Breast cancer starts when cells in the breast (such as cells lining the ducts and lobules) begin to grow abnormally. These cells have the potential to grow out of control and invade the surrounding tissue. When this occurs, this is called invasive breast cancer. If the cancer cells continue to grow, they may spread beyond the breast to other parts of body, which could become life-threatening.
There are different types of breast conditions which are named after the areas of the breast where they start:
Non-invasive breast conditions
- Ductal carcinoma in situ (DCIS) – abnormal cells in the ducts of the breast, which may develop into invasive breast cancer.
- Lobular carcinoma in situ (LCIS) – abnormal cells in the lobules of the breast, which increases the risk of developing breast cancer.
Invasive breast cancers
- Invasive ductal carcinoma (IDC) – which starts in the ducts and accounts for 80% of breast cancers
- Invasive lobular carcinoma (ILC) – which starts in the lobules and accounts for 10% of breast cancers
There are also other less common types of breast cancer such as inflammatory breast cancer, Paget’s disease of the nipple and metaplastic breast cancer. A small number of cancers also begin in other tissues in the breast, such as sarcomas (cancer of the soft tissue) and lymphomas (cancer of the lymphatic system), although these are not considered breast cancers.

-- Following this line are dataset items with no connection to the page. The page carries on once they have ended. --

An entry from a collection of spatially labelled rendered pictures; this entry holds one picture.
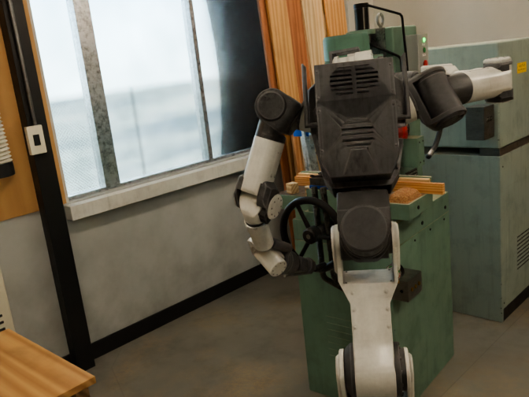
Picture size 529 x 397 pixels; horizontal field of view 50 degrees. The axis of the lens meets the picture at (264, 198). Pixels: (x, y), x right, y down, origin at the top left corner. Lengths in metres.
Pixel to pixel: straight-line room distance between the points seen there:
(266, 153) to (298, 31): 2.46
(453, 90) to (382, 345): 0.70
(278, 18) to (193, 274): 1.71
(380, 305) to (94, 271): 1.94
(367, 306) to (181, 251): 2.07
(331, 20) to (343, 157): 2.89
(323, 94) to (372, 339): 0.65
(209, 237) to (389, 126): 2.31
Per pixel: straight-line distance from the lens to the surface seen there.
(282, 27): 3.86
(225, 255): 3.73
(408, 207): 2.09
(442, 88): 1.63
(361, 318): 1.56
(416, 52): 2.47
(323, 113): 1.46
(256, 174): 1.63
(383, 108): 1.46
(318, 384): 2.66
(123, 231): 3.23
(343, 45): 2.21
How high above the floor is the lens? 1.46
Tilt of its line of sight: 14 degrees down
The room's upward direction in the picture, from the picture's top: 6 degrees counter-clockwise
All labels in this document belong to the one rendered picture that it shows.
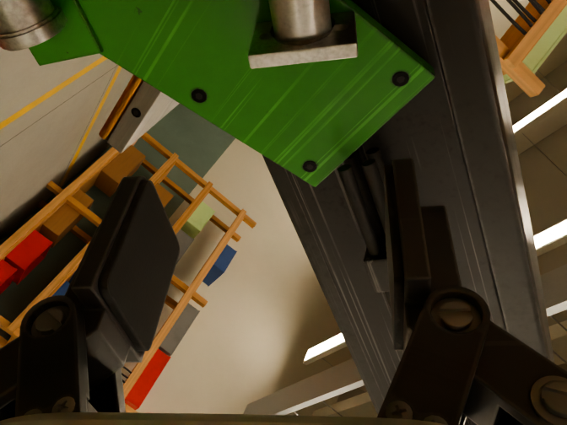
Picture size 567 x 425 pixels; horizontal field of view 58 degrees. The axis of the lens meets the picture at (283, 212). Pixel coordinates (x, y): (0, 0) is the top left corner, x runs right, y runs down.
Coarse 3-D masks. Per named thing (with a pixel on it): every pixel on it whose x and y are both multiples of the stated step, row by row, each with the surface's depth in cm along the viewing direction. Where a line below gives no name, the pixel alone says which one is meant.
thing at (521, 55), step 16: (512, 0) 265; (528, 0) 267; (544, 0) 302; (560, 0) 270; (528, 16) 267; (544, 16) 268; (560, 16) 282; (512, 32) 311; (528, 32) 267; (544, 32) 274; (560, 32) 282; (512, 48) 269; (528, 48) 267; (544, 48) 281; (512, 64) 266; (528, 64) 279; (512, 80) 298; (528, 80) 272
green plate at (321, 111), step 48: (96, 0) 29; (144, 0) 28; (192, 0) 28; (240, 0) 28; (336, 0) 27; (144, 48) 30; (192, 48) 30; (240, 48) 30; (384, 48) 29; (192, 96) 32; (240, 96) 32; (288, 96) 32; (336, 96) 32; (384, 96) 31; (288, 144) 34; (336, 144) 34
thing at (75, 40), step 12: (60, 0) 28; (72, 0) 28; (72, 12) 29; (72, 24) 29; (84, 24) 29; (60, 36) 30; (72, 36) 30; (84, 36) 30; (96, 36) 30; (36, 48) 31; (48, 48) 31; (60, 48) 30; (72, 48) 30; (84, 48) 30; (96, 48) 30; (36, 60) 31; (48, 60) 31; (60, 60) 31
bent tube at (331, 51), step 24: (288, 0) 24; (312, 0) 24; (264, 24) 28; (288, 24) 25; (312, 24) 25; (336, 24) 27; (264, 48) 26; (288, 48) 26; (312, 48) 25; (336, 48) 25
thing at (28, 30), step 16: (0, 0) 25; (16, 0) 26; (32, 0) 26; (48, 0) 27; (0, 16) 26; (16, 16) 26; (32, 16) 26; (48, 16) 27; (64, 16) 28; (0, 32) 27; (16, 32) 26; (32, 32) 26; (48, 32) 27; (16, 48) 27
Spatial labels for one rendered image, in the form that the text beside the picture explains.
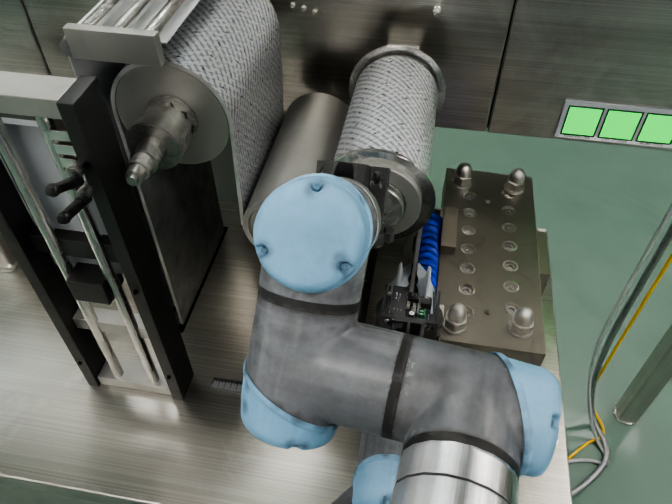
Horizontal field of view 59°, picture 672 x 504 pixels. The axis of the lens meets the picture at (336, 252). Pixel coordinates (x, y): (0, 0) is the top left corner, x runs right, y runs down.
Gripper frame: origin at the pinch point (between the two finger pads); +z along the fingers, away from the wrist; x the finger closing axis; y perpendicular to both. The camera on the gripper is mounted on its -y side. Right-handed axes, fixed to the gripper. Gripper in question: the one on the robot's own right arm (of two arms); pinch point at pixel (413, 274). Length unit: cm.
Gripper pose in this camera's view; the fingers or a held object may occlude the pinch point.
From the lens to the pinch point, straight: 87.2
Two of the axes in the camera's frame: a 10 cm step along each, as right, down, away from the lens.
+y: 0.0, -6.8, -7.3
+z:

How Does Cancer Spread Beyond the Breast?
Breast cancer can invade through nearby tissue, or spread through the body via the lymphatic system and blood.
- Tissue: the cancer spreads from the original site and grows into nearby areas (often referred to as “invasive”).
- Lymphatic system: breast cancer cells break away from the original site and can enter nearby lymph tubes (vessels), grow in nearby lymph nodes or travel through lymph vessels to other parts of the body.
- Blood: breast cancer cells break away from the original site and can enter and travel through nearby blood vessels to other parts of the body.
Where is the first place breast cancer spreads?
The first place that breast cancer commonly spreads to outside the breast are the lymph nodes in the armpit (axillary nodes). Surgery is usually needed to remove one or more lymph nodes to help check for breast cancer spread. This operation to remove lymph nodes in the armpit is known as axillary surgery.
Breast cancer found in the lymph nodes will impact the breast cancer’s staging, and the treatment plan will often be affected as well.
If cancer is found in the lymph nodes, there is a higher chance that cells have travelled through the lymphatic system and bloodstream to spread (metastasise) to other parts of the body. In this instance, treatment with systemic therapies, such as chemotherapy, is likely to be recommended.
If cancer is found in a large number of axillary nodes, radiotherapy may also be recommended to kill any breast cancer cells that remain in the armpit but cannot be removed by surgery.
Symptoms of Breast Cancer
Although a lump in the breast is a common symptom of breast cancer, not all breast cancers have obvious symptoms. For example, some lumps may be too small to be felt, but can be detected with a screening mammogram or other tests. There are also some benign (non cancerous) conditions that can cause lumps in the breast, such as cysts (a fluid-filled sac in the breast) and fibroadenomas (a breast lump made of fibrous and glandular tissue).
Most breast changes are not caused by cancer. However, it is important to see your doctor if you notice any new lumps or other unusual breast changes as soon as possible. Early detection gives the best chance of survival if you are diagnosed with breast cancer.